ASSIGNMENT
The answer must be every line from the entries below that contains "target".

*** INPUT DATA ***

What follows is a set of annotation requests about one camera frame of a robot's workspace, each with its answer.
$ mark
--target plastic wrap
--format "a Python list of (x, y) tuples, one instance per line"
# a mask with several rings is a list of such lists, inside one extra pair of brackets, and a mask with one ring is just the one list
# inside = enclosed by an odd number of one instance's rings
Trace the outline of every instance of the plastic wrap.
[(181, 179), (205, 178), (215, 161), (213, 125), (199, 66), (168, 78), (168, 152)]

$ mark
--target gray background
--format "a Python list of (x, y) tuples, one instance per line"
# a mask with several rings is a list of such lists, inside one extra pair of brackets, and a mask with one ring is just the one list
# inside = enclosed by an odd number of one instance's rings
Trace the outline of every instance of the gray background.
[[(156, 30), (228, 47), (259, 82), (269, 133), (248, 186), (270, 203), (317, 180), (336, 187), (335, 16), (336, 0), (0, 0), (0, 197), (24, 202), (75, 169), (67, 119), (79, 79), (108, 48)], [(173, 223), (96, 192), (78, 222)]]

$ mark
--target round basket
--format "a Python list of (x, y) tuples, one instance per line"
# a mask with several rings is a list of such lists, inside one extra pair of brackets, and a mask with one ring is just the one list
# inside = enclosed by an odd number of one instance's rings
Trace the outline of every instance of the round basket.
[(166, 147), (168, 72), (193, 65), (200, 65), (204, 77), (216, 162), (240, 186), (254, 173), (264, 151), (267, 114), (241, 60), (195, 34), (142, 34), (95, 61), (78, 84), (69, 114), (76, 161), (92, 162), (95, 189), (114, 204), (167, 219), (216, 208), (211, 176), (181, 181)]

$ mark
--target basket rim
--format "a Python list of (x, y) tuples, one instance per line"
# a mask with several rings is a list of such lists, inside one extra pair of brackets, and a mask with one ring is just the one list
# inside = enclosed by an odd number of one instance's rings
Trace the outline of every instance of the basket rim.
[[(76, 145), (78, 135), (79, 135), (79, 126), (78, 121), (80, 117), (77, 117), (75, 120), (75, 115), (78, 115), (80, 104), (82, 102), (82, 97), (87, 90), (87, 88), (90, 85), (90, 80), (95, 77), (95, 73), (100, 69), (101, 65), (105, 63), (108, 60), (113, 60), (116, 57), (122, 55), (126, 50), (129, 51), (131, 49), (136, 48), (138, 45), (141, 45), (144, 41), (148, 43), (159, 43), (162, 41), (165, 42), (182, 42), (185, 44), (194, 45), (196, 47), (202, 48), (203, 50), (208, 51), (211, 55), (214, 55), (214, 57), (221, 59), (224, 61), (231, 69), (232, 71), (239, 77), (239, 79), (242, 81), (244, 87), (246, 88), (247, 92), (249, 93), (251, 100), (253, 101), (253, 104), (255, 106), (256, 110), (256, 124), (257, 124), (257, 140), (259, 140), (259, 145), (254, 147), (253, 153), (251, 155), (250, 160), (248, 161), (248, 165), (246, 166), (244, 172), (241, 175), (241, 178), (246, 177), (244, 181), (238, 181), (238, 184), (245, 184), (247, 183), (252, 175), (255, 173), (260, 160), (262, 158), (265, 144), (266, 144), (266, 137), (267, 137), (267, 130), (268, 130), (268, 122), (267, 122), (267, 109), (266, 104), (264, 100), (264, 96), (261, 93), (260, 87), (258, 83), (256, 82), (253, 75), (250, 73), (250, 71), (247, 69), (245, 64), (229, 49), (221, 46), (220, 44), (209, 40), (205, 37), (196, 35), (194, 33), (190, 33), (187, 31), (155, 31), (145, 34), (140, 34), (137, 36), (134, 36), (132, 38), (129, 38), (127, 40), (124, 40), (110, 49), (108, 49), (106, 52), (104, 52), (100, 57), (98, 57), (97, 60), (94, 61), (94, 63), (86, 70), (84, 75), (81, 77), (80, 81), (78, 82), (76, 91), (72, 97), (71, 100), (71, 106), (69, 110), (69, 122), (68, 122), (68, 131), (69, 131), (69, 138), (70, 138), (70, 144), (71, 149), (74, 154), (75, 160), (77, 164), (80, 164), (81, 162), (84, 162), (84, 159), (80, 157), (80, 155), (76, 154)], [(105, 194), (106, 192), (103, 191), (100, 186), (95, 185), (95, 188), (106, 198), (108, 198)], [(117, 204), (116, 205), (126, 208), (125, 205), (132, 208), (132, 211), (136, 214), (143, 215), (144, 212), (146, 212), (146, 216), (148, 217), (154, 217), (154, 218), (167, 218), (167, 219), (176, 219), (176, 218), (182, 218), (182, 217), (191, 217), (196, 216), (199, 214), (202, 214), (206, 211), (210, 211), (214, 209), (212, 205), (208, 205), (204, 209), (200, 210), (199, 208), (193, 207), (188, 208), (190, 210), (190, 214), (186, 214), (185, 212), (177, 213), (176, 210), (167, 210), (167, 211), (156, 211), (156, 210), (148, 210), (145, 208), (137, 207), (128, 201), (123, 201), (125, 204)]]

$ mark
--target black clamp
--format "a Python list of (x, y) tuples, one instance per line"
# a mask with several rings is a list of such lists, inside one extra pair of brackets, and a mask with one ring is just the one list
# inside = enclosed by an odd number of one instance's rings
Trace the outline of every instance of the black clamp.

***

TASK ANSWER
--target plastic wrap
--target gray background
--target round basket
--target basket rim
--target black clamp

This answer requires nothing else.